After reducing his salary by his monthly student loan payments of $1,800, his real, before tax salary is $33,400, less than the near $40K salary he could have made as a professional truck driver.
The next thing to consider is lost income while going to school. The average training program for professional truck drivers is 3-4 weeks, and the debt load for such programs is somewhere between $5,000 and $10,000. Many employers offer tuition reimbursement programs that take care of the cost of training over a period of time.
So while Mr. Solecki spent 4 years in school and 9 months unemployed, as a professional truck driver would have had 4 years and 8 months of income behind him, or roughly $186,400 in earnings. In the same time that it took him to get $185K in debt, he could have earned that much in salary.

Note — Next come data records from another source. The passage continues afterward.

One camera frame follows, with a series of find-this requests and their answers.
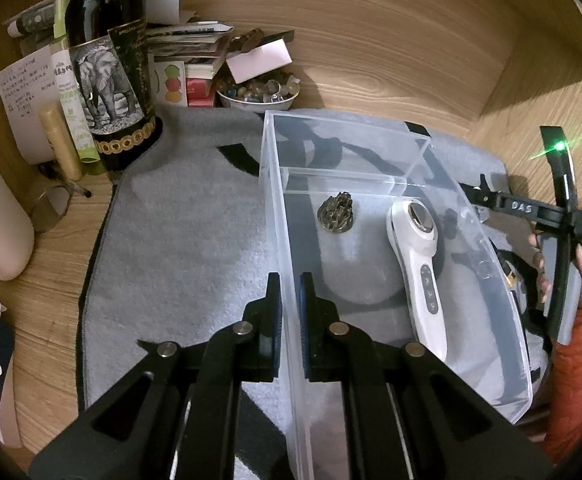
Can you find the brass trinket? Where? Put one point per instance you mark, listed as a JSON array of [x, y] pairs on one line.
[[252, 40]]

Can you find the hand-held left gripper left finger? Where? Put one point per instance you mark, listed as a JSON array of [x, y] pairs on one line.
[[273, 310]]

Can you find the white handheld massager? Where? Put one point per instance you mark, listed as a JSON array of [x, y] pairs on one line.
[[421, 280]]

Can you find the white bowl of beads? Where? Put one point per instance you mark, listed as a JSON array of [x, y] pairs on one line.
[[258, 102]]

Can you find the person's right forearm orange sleeve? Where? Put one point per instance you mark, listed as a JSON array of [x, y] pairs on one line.
[[581, 385]]

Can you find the stack of books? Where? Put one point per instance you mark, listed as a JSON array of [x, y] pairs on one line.
[[186, 55]]

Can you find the clear plastic storage box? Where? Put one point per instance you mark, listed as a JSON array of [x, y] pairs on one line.
[[276, 220]]

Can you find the white blank card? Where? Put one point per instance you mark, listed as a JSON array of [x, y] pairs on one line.
[[258, 60]]

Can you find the wooden shelf panel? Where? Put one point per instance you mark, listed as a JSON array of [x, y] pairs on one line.
[[546, 35]]

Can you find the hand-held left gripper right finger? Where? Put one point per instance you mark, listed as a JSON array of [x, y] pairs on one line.
[[307, 320]]

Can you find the tall green white box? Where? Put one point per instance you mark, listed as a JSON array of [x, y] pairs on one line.
[[71, 105]]

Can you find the grey felt mat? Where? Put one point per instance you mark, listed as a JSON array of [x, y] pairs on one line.
[[181, 260]]

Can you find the small metal gear piece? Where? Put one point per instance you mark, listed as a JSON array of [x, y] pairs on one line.
[[337, 212]]

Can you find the card with fruit stickers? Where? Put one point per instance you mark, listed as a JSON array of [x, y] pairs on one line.
[[170, 82]]

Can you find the dark wine bottle elephant label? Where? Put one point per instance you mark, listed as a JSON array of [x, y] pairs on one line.
[[106, 10]]

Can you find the small red white box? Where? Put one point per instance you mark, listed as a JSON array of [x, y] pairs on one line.
[[200, 91]]

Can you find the white paper sheet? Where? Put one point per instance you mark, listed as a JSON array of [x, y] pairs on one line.
[[163, 2]]

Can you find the small glass cup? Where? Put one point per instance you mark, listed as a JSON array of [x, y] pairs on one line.
[[51, 210]]

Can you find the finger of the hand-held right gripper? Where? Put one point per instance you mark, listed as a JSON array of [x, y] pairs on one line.
[[482, 196]]

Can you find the handwritten paper note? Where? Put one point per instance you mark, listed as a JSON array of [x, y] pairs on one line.
[[23, 100]]

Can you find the beige cylinder roll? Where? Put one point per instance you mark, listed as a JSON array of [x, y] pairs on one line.
[[61, 140]]

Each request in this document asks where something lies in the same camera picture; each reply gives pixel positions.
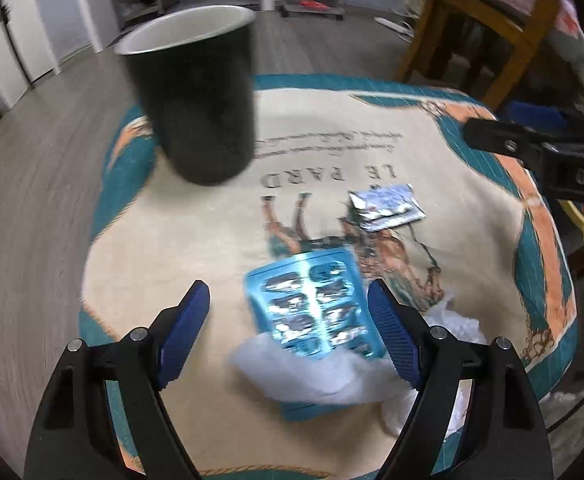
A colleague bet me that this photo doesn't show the wooden chair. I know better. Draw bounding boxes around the wooden chair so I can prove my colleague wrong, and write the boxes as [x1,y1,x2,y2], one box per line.
[397,0,565,111]

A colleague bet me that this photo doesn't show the white plastic bag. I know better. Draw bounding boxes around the white plastic bag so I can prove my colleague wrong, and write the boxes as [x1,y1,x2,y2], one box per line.
[228,300,488,436]

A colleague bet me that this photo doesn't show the lace tablecloth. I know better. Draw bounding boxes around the lace tablecloth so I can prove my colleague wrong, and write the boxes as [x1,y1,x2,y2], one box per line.
[542,0,584,121]

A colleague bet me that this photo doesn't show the silver foil packet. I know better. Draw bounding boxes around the silver foil packet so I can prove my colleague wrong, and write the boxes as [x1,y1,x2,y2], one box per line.
[347,183,427,232]

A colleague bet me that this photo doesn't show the blue blister pack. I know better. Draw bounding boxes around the blue blister pack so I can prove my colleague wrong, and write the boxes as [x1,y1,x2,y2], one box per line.
[244,247,390,421]

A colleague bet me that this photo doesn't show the white cabinet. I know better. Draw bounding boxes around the white cabinet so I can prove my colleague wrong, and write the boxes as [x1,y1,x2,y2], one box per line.
[0,0,60,116]

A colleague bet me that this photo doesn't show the white power strip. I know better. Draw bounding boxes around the white power strip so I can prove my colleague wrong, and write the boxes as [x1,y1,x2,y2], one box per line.
[374,15,415,39]

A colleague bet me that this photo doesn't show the black paper cup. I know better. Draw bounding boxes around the black paper cup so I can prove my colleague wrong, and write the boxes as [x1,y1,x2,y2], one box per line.
[114,5,257,187]

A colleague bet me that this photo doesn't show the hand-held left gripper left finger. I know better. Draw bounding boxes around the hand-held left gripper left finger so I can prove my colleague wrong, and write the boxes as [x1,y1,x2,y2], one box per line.
[23,280,211,480]

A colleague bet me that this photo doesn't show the printed beige teal tablecloth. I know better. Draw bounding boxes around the printed beige teal tablecloth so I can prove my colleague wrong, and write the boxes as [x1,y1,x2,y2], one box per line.
[79,74,580,480]

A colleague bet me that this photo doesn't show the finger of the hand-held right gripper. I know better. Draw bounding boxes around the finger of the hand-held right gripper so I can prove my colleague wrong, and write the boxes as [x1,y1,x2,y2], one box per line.
[504,101,580,128]
[464,117,562,188]

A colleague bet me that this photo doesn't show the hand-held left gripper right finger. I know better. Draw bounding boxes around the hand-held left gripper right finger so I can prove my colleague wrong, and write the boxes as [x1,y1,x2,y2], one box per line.
[367,279,553,480]

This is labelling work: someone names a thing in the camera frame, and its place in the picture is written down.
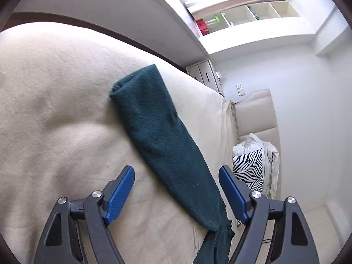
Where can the zebra print pillow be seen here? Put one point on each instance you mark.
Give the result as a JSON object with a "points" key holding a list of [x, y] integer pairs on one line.
{"points": [[249, 167]]}

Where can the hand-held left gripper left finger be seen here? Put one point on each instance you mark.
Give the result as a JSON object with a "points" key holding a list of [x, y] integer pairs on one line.
{"points": [[121, 195]]}

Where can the white wall shelf unit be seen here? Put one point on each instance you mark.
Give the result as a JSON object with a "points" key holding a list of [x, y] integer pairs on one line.
{"points": [[261, 12]]}

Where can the white nightstand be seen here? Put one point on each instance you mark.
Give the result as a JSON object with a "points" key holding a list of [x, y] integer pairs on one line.
{"points": [[203, 73]]}

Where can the beige bed sheet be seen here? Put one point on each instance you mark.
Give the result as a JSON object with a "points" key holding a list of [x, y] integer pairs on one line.
{"points": [[55, 101]]}

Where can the white window ledge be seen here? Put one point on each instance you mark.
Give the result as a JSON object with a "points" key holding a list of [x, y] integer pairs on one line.
{"points": [[110, 2]]}

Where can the wall socket panel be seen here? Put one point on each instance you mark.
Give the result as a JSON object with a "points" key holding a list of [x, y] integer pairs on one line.
{"points": [[240, 90]]}

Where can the dark green knit sweater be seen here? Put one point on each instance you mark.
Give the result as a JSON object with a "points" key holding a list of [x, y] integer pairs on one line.
{"points": [[162, 143]]}

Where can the green lidded jar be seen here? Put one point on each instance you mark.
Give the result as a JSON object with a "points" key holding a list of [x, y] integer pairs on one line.
{"points": [[216, 20]]}

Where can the beige padded headboard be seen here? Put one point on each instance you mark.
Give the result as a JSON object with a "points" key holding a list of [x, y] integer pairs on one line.
{"points": [[258, 112]]}

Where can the white folded duvet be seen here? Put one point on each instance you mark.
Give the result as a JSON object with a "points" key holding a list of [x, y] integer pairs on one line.
{"points": [[271, 156]]}

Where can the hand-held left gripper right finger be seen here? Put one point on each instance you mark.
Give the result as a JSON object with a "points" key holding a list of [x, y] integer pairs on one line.
{"points": [[232, 195]]}

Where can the red box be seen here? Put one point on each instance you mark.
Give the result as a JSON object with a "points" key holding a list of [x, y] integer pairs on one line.
{"points": [[201, 27]]}

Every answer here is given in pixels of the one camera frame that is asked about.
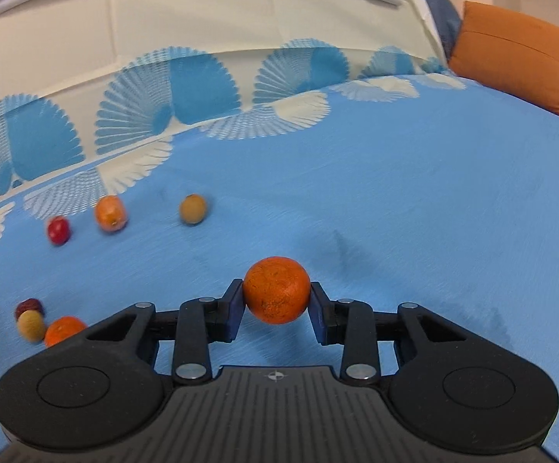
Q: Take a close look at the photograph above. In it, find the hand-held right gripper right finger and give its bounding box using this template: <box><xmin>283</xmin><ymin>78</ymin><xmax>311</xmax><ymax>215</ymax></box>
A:
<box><xmin>309</xmin><ymin>282</ymin><xmax>468</xmax><ymax>385</ymax></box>

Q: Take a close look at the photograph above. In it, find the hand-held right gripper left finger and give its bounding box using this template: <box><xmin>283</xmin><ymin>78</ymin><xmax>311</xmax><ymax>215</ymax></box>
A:
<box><xmin>88</xmin><ymin>279</ymin><xmax>246</xmax><ymax>385</ymax></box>

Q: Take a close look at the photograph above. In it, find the large orange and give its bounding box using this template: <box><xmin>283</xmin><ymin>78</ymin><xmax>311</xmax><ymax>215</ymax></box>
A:
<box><xmin>243</xmin><ymin>256</ymin><xmax>312</xmax><ymax>325</ymax></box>

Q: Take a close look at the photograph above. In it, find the brown-yellow round fruit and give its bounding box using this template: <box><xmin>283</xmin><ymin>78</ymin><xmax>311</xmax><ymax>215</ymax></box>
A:
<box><xmin>179</xmin><ymin>194</ymin><xmax>208</xmax><ymax>225</ymax></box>

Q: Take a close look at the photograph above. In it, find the blue fan-printed bedsheet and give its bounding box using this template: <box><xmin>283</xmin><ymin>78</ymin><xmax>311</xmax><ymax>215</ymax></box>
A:
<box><xmin>0</xmin><ymin>0</ymin><xmax>559</xmax><ymax>463</ymax></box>

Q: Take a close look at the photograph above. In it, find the small orange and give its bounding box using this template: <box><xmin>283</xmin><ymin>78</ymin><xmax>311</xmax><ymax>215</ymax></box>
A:
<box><xmin>95</xmin><ymin>195</ymin><xmax>128</xmax><ymax>233</ymax></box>
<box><xmin>44</xmin><ymin>316</ymin><xmax>88</xmax><ymax>349</ymax></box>

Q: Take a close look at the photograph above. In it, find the red round fruit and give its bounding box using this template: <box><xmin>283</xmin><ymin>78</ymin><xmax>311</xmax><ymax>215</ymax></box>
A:
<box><xmin>46</xmin><ymin>217</ymin><xmax>72</xmax><ymax>246</ymax></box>

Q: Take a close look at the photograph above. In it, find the pale yellow round fruit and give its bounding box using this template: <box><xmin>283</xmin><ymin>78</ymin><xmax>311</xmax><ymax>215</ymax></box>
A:
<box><xmin>17</xmin><ymin>310</ymin><xmax>47</xmax><ymax>344</ymax></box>

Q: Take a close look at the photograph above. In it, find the dark red small fruit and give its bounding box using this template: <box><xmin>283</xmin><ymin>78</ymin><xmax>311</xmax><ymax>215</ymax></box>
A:
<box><xmin>15</xmin><ymin>298</ymin><xmax>45</xmax><ymax>320</ymax></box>

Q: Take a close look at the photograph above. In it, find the orange cushion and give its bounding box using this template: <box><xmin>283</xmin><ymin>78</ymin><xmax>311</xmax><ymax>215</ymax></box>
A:
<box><xmin>447</xmin><ymin>1</ymin><xmax>559</xmax><ymax>122</ymax></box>

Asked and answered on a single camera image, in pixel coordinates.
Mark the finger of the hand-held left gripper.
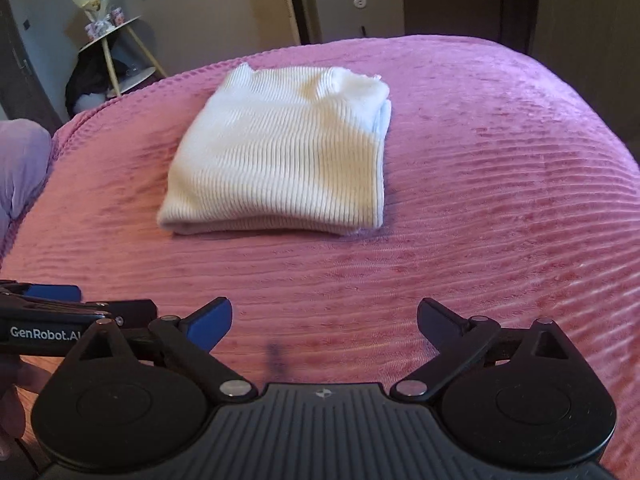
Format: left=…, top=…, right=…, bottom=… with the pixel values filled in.
left=0, top=279, right=82, bottom=304
left=82, top=299, right=159, bottom=330

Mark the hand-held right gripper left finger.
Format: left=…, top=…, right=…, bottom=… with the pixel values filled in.
left=64, top=296, right=254, bottom=404

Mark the person's left hand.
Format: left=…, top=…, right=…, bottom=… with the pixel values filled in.
left=0, top=356, right=48, bottom=461

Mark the white ribbed knit garment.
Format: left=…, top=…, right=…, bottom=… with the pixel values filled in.
left=156, top=62, right=392, bottom=237

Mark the wrapped flower bouquet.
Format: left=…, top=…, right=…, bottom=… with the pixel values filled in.
left=71, top=0, right=127, bottom=42

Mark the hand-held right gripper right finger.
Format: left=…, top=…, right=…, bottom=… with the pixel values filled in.
left=390, top=297, right=584, bottom=404

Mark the grey mini fridge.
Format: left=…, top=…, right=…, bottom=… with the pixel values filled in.
left=315, top=0, right=406, bottom=45

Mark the dark bag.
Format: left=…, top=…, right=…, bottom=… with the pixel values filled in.
left=64, top=49, right=132, bottom=117

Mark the purple pillow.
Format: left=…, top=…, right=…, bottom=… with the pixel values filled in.
left=0, top=118, right=53, bottom=243

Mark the round two-tier side table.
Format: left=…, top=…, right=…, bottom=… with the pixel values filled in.
left=75, top=14, right=169, bottom=99

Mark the pink ribbed blanket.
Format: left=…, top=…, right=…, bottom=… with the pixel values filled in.
left=0, top=34, right=640, bottom=411

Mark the brown wooden door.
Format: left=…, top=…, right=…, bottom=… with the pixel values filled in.
left=0, top=0, right=63, bottom=128

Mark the dark wooden cabinet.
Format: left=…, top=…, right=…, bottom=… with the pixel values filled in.
left=400, top=0, right=542, bottom=57

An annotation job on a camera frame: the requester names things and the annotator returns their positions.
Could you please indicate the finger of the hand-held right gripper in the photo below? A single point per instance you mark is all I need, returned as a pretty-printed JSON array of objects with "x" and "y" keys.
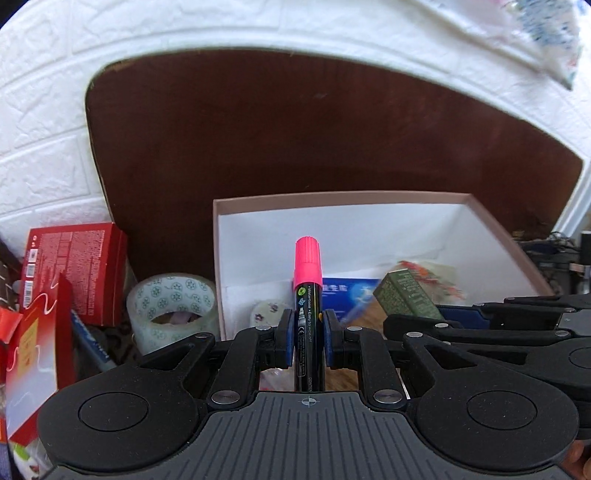
[
  {"x": 461, "y": 314},
  {"x": 425, "y": 326}
]

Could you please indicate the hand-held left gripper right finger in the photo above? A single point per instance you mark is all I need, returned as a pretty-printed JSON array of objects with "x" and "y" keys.
[{"x": 328, "y": 342}]

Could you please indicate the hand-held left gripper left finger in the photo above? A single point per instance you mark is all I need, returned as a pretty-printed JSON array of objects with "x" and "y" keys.
[{"x": 287, "y": 342}]

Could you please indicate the pink-capped black marker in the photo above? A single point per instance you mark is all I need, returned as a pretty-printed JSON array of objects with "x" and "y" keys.
[{"x": 307, "y": 277}]

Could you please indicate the beige cardboard box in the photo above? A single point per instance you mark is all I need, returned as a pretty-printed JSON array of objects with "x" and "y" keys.
[{"x": 346, "y": 230}]

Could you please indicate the small floral tape roll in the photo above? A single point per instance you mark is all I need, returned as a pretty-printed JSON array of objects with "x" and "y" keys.
[{"x": 265, "y": 314}]

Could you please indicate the green small box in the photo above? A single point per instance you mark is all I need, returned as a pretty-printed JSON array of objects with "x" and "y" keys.
[{"x": 406, "y": 291}]

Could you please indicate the floral printed packet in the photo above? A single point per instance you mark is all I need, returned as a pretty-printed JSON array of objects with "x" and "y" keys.
[{"x": 445, "y": 277}]

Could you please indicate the blue booklet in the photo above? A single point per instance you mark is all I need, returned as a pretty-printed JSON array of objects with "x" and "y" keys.
[{"x": 353, "y": 295}]

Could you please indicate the clear floral tape roll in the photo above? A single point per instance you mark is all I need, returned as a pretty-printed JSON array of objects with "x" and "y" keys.
[{"x": 196, "y": 286}]

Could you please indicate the blue pen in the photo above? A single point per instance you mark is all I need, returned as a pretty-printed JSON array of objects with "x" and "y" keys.
[{"x": 92, "y": 344}]

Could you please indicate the brown chair back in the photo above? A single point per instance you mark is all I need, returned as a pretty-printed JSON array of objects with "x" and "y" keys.
[{"x": 277, "y": 129}]

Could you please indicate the red cardboard box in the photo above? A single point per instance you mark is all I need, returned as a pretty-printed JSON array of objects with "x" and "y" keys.
[{"x": 69, "y": 258}]

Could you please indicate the red and white packet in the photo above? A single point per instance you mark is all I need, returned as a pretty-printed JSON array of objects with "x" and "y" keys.
[{"x": 37, "y": 355}]

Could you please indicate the orange-red wrapper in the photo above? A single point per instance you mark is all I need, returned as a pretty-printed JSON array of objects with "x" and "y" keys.
[{"x": 8, "y": 327}]

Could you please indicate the floral printed cloth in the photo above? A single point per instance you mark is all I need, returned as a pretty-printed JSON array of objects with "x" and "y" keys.
[{"x": 554, "y": 46}]

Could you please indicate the white printed packet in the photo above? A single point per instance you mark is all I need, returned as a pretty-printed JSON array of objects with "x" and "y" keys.
[{"x": 30, "y": 461}]

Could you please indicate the brown brick-pattern packet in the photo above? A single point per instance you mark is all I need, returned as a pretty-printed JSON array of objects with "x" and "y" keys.
[{"x": 9, "y": 277}]

There are other costly factors to consider when comparing the two. The debt-to-income ratio of the engineering version of Mr. Solecki is not favorable, and getting a home loan is going to be a challenge for many years. However, 4-5 years of employment with the same carrier, timely payments on credit card bills and a 20% down payment and the truck driver is going to have a fairly easy time applying to a loan for a $120K-$160K home.
While traditional forms of higher education are still a great option for those that can secure a full ride at college, the vast majority of people who attend college aren’t being told the true impact their decision is going to have on their lives. I think that more people need to be made aware of respectable and possibly more profitable career options available to them rather than being pushed to attend a traditional university.
After all, it’s true that money can’t buy happiness, but owing more than you make is an easy way to rent misery.